Crappé Jeroen, Ndah Elvis, Koch Alexander, Steyaert Sandra, Gawron Daria, De Keulenaer Sarah, De Meester Ellen, De Meyer Tim, Van Criekinge Wim, Van Damme Petra, Menschaert Gerben
Lab of Bioinformatics and Computational Genomics, Department of Mathematical Modeling, Statistics and Bioinformatics, Faculty of Bioscience Engineering, Ghent University, Ghent, Belgium.
Lab of Bioinformatics and Computational Genomics, Department of Mathematical Modeling, Statistics and Bioinformatics, Faculty of Bioscience Engineering, Ghent University, Ghent, Belgium Department of Medical Protein Research, Flemish Institute of Biotechnology, Ghent, Belgium Department of Biochemistry, Faculty of Medicine and Health Sciences, Ghent University, Ghent, Belgium.

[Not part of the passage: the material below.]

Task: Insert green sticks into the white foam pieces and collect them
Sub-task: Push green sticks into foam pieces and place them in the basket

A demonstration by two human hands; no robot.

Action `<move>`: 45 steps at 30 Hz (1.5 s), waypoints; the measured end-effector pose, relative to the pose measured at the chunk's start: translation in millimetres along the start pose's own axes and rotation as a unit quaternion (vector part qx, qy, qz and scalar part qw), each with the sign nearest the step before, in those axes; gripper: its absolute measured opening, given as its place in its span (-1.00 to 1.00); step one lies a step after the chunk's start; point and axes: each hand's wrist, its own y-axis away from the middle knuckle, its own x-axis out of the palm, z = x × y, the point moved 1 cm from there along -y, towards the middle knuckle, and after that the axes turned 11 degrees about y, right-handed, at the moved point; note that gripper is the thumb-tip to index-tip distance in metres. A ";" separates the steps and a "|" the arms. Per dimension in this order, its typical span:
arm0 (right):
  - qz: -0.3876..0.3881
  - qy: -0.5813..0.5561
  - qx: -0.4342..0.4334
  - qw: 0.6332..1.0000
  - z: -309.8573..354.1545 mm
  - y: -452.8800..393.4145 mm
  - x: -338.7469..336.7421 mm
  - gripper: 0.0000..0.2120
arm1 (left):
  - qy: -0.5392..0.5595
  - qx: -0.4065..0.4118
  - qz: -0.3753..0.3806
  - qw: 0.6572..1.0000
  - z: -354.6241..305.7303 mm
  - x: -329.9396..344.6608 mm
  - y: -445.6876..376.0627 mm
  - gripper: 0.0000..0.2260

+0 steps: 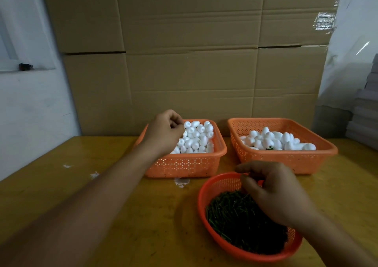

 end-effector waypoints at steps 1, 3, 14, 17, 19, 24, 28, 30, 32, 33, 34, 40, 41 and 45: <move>-0.002 0.002 -0.007 1.000 1.9 1.0 0.9 -0.78 | -0.021 -0.012 0.015 1.000 3.2 -0.2 -10.9 -0.83; -0.004 0.008 -0.019 1.000 4.8 2.8 1.2 -0.78 | -0.058 -0.044 0.061 0.995 10.1 2.8 -29.2 -0.82; -0.009 0.031 -0.017 0.999 9.3 6.2 -3.3 -0.78 | -0.248 -0.118 0.305 0.912 21.1 42.8 -55.5 -0.76; -0.008 0.039 -0.023 0.999 11.0 6.0 -4.2 -0.78 | -0.328 -0.093 0.322 0.883 19.3 51.9 -55.0 -0.72; -0.008 0.043 -0.027 0.999 11.3 6.4 -4.2 -0.78 | -0.356 -0.083 0.323 0.873 18.8 57.5 -55.3 -0.72; -0.003 0.046 -0.028 0.999 11.9 6.4 -5.2 -0.78 | -0.325 -0.109 0.348 0.873 17.3 63.6 -59.6 -0.77; 0.005 0.047 -0.031 0.998 12.0 6.5 -6.4 -0.78 | -0.309 -0.132 0.377 0.863 18.1 62.3 -61.8 -0.77; 0.005 0.048 -0.032 0.998 11.8 6.6 -6.8 -0.78 | -0.304 -0.140 0.383 0.861 19.2 62.0 -62.2 -0.78; 0.004 0.048 -0.032 0.998 11.9 6.7 -7.0 -0.78 | -0.279 -0.160 0.393 0.862 21.9 61.9 -63.5 -0.74; 0.005 0.048 -0.033 0.998 11.9 6.7 -6.9 -0.78 | -0.264 -0.171 0.395 0.863 22.8 62.3 -64.0 -0.75; 0.005 0.049 -0.033 0.998 11.9 6.8 -7.0 -0.79 | -0.248 -0.181 0.395 0.866 23.0 62.7 -63.8 -0.78; 0.004 0.057 -0.035 0.998 11.5 6.2 -8.8 -0.78 | -0.222 -0.204 0.384 0.873 22.2 65.1 -62.8 -0.75; 0.003 0.058 -0.035 0.998 11.3 6.1 -8.8 -0.78 | -0.228 -0.201 0.382 0.873 22.0 65.0 -62.7 -0.71; 0.006 0.065 -0.040 0.997 11.7 5.9 -8.5 -0.78 | -0.261 -0.167 0.347 0.885 22.2 64.6 -60.2 -0.76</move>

Nucleic Acids Res. 2015 Mar 11;43(5):e29. doi: 10.1093/nar/gku1283. Epub 2014 Dec 15.
An increasing amount of studies integrate mRNA sequencing data into MS-based proteomics to complement the translation product search space. However, several factors, including extensive regulation of mRNA translation and the need for three- or six-frame-translation, impede the use of mRNA-seq data for the construction of a protein sequence search database. With that in mind, we developed the PROTEOFORMER tool that automatically processes data of the recently developed ribosome profiling method (sequencing of ribosome-protected mRNA fragments), resulting in genome-wide visualization of ribosome occupancy. Our tool also includes a translation initiation site calling algorithm allowing the delineation of the open reading frames (ORFs) of all translation products. A complete protein synthesis-based sequence database can thus be compiled for mass spectrometry-based identification. This approach increases the overall protein identification rates with 3% and 11% (improved and new identifications) for human and mouse, respectively, and enables proteome-wide detection of 5'-extended proteoforms, upstream ORF translation and near-cognate translation start sites. The PROTEOFORMER tool is available as a stand-alone pipeline and has been implemented in the galaxy framework for ease of use.
越来越多的研究将mRNA测序数据整合到基于质谱的蛋白质组学中,以补充翻译产物的搜索空间。然而,包括mRNA翻译的广泛调控以及三框架或六框架翻译的需求等几个因素,阻碍了使用mRNA测序数据构建蛋白质序列搜索数据库。考虑到这一点,我们开发了PROTEOFORMER工具,该工具可自动处理最近开发的核糖体谱分析方法(核糖体保护的mRNA片段测序)的数据,从而实现全基因组核糖体占据情况的可视化。我们的工具还包括一个翻译起始位点调用算法,可用于描绘所有翻译产物的开放阅读框(ORF)。因此,可以为基于质谱的鉴定编制一个完整的基于蛋白质合成的序列数据库。这种方法分别将人类和小鼠的整体蛋白质鉴定率提高了3%和11%(改进的和新的鉴定),并能够在全蛋白质组范围内检测5'端延伸的蛋白质异构体、上游开放阅读框翻译和近同源翻译起始位点。PROTEOFORMER工具作为一个独立的流程可用,并已在Galaxy框架中实现,以方便使用。